Remetendo-me ao nosso foco, os alunos indígenas que ali estão, circulam pelos três turnos, pois a unidade de ensino é a única na cidade que oferece as modalidades de ensino fundamental e médio regular. Estes alunos quando aqui chegam estranham muito, pois se vem da rede municipal o professor por ser um por turma tem uma proximidade maior, isso faz uma grande diferença, aqui cada aula possui cinquenta minutos, quase que todas às vezes há troca de professores. As salas também muito cheias, existem turmas com até 43 alunos, e é quase que impossível dar uma atenção maior aos educandos.
Chamo atenção de vocês leitores a este relato, feito por um professor desta escola: - a escola sofreu com um aluno indígena que sempre invadia a escola ao fim de semana para roubar na cantina e secretaria, para comprar drogas, este desgaste da escola com este ex-aluno, fez com que toda comunidade escolar generalizasse que todos indígenas da aldeia não prestam, que só servem para pichar a escolar e roubar as coisas que ali estão, recentemente
este aluno foi morto. Quando visitei sua família no velório sua avó me disse que a direção da escola não fez nada para ajudá-la, que escola é esta? Nunca fez nada por ele e nem por mim!
Este desabafo da vó faz com que vocês leitores reflitam sobre as políticas indígenas educacionais brasileiras, pois a escola viu este aluno crescer e ir no caminho errado e muita das vezes foi omissa.
Os alunos indígenas quase que sempre são alunos retraídos, calados, mal abrem a boca para tirarem suas dúvidas, é de sua cultura estar calado? Ou medo de se sentir ainda mais excluído quando conversar? Muitas vezes chegam alunos da Ilha do Bananal que falam muito mal o português, isto como já foi citado atrapalha bastante o ensino-aprendizagem, alerto que estes alunos são motivos de críticas por uma grande parte de seus colegas, são hostilizados por serem indígenas.

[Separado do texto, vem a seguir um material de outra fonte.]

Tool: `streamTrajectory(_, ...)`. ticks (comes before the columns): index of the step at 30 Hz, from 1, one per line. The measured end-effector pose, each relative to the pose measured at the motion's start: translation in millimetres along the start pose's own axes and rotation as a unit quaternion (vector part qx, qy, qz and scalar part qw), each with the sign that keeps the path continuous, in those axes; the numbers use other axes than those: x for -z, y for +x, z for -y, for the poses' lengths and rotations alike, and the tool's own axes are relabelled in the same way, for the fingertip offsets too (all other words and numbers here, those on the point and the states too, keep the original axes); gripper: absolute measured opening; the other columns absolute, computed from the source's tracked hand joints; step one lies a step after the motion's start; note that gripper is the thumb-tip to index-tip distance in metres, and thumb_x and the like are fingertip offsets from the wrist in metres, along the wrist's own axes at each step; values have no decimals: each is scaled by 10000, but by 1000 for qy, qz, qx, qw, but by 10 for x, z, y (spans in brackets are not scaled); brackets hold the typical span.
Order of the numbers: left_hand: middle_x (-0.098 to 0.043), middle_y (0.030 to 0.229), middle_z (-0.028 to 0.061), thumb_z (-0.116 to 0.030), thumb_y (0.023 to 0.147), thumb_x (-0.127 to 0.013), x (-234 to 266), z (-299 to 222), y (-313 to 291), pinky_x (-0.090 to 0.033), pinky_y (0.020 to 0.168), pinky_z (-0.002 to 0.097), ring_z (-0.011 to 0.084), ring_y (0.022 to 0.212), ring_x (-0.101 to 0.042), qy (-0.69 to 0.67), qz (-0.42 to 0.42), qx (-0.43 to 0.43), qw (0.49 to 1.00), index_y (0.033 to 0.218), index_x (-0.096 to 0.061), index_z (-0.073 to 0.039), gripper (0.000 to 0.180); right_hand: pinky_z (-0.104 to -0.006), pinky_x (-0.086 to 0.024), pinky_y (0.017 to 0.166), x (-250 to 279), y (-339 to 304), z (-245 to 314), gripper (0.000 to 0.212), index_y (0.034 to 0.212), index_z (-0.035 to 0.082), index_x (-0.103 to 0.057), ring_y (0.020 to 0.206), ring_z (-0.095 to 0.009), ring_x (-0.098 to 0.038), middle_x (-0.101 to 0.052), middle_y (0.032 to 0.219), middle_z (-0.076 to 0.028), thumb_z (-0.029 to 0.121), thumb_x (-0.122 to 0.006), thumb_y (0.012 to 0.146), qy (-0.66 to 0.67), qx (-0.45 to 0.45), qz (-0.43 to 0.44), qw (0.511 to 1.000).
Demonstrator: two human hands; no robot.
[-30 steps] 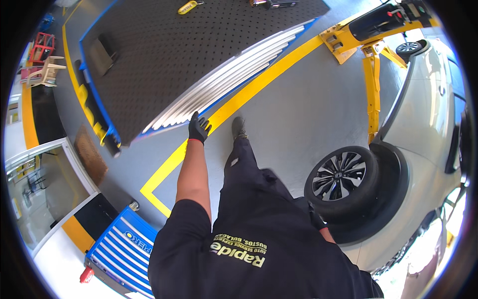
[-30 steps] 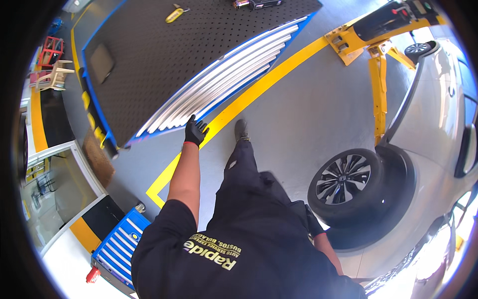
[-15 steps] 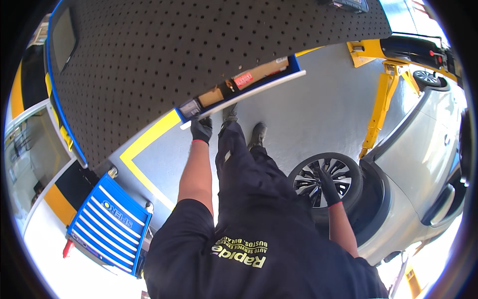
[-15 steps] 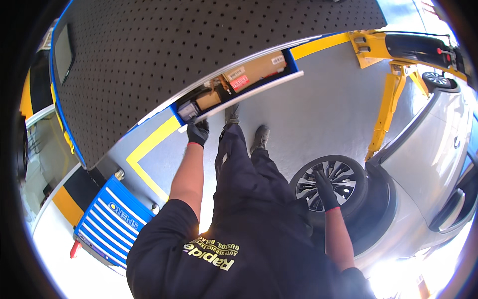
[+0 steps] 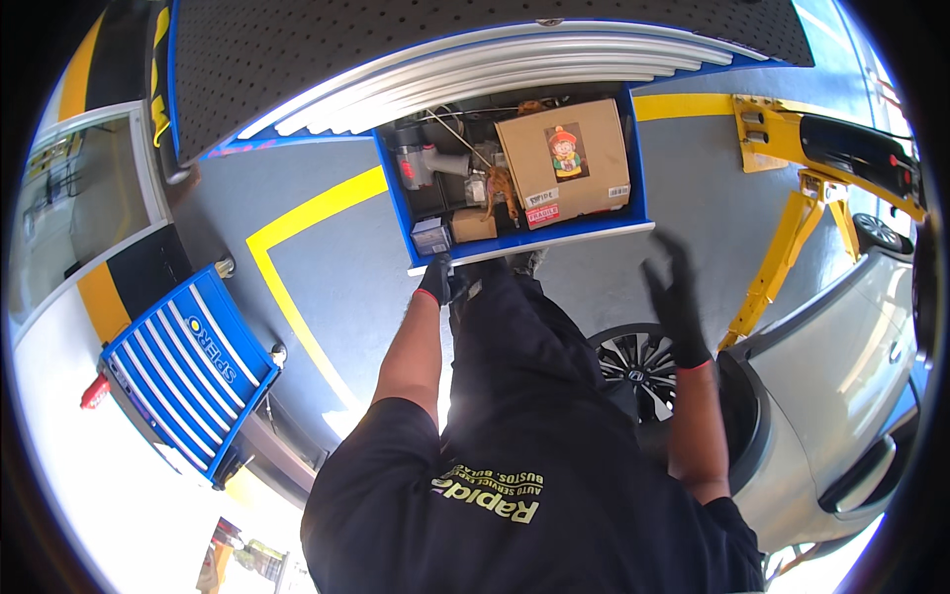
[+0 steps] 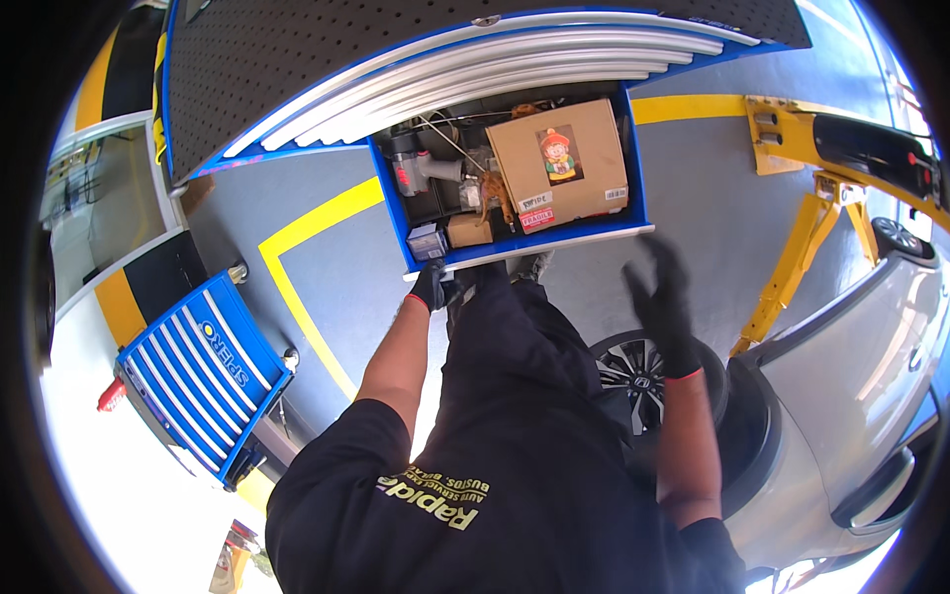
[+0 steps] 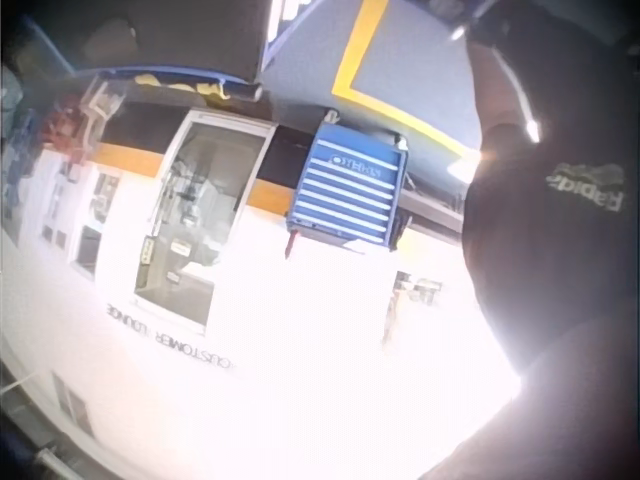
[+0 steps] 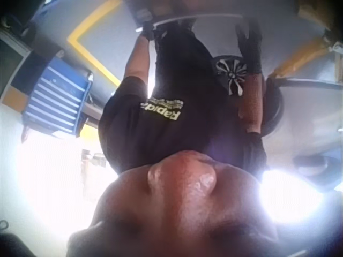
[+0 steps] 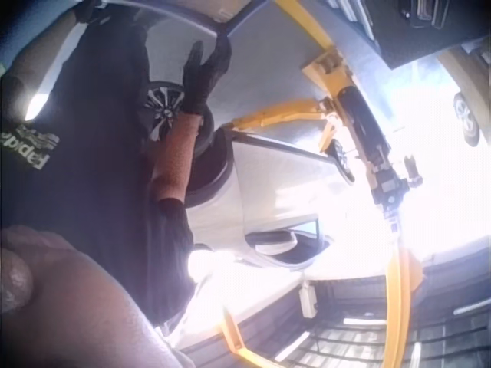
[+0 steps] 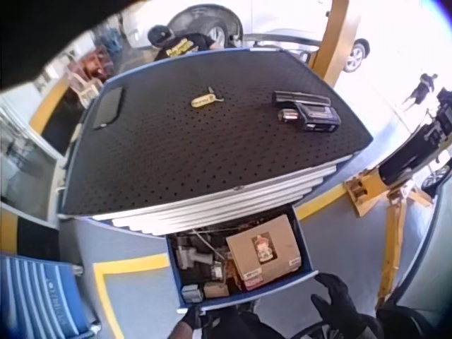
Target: The person installs tires on a white car elevated on a lift. They lift each tire into place, retrieve a pneumatic impact wrench from a tool chest, connect the air hose, and tighten the lug nuts on the wheels.
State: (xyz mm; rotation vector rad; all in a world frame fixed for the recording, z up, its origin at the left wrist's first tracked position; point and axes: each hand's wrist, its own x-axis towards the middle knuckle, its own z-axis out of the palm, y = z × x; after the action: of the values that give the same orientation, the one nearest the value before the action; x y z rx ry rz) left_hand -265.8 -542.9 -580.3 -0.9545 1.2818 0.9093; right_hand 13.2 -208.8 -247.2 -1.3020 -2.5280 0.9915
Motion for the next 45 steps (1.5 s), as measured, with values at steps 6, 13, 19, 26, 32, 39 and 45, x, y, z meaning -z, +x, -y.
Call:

Em conversa com coordenador pedagógico da escola ele diz: - muitos aruanenses vão morar no exterior, e por lá tem filhos e muitos voltam, quando estes alunos aqui chegam vejo que a escola tem um olhar diferente sobre este aluno, é dado maior atenção, questiono: por que os alunos vindos da Europa tem um acompanhamento melhor por dificuldade com a língua do que o aluno vindo da Ilha do Bananal? Como sempre a cultura europeia sobressai a latina, já criamos o conceito de que tudo que vem do continente europeu tem maior valor.
Nesta unidade de ensino deveria existir um professor interprete da língua Iny, más não possui, não há uma sintonia entre escola e indígenas. Os professores alertam que estes alunos são preguiçosos e tem muita dificuldade para se expressarem e aprenderem, não fazem tarefa em sala e nem em casa, não adianta reclamar para a família porque não será resolvido o problema, diz professora.
O Colégio Estadual Dom Cândido Penso, possuem 20 alunos indígenas matriculados, estes alunos estão distribuídos em todas as séries. Contudo, esta unidade de ensino deixa a desejar quando o assunto é dialogar com as diversidades, tanto linguística, quanto cultural, só percebe este distanciamento quando relacionamos escola e aluno. Nota-se que muitos estudantes não têm prazer em estar inserido neste meio educacional. Se sentem como foragidos em sua própria cidade, melhor dizendo em sua própria escola.
Enfim, a base desta reportagem foi mostrar o quanto os indígenas sofrem por não estarem dentro dos moldes pertencentes ao grupo majoritário. Estas escolas são berços de propagação da discriminação racial, conforme vimos estes povos lutam por quererem o mínimo de dignidade que é a educação.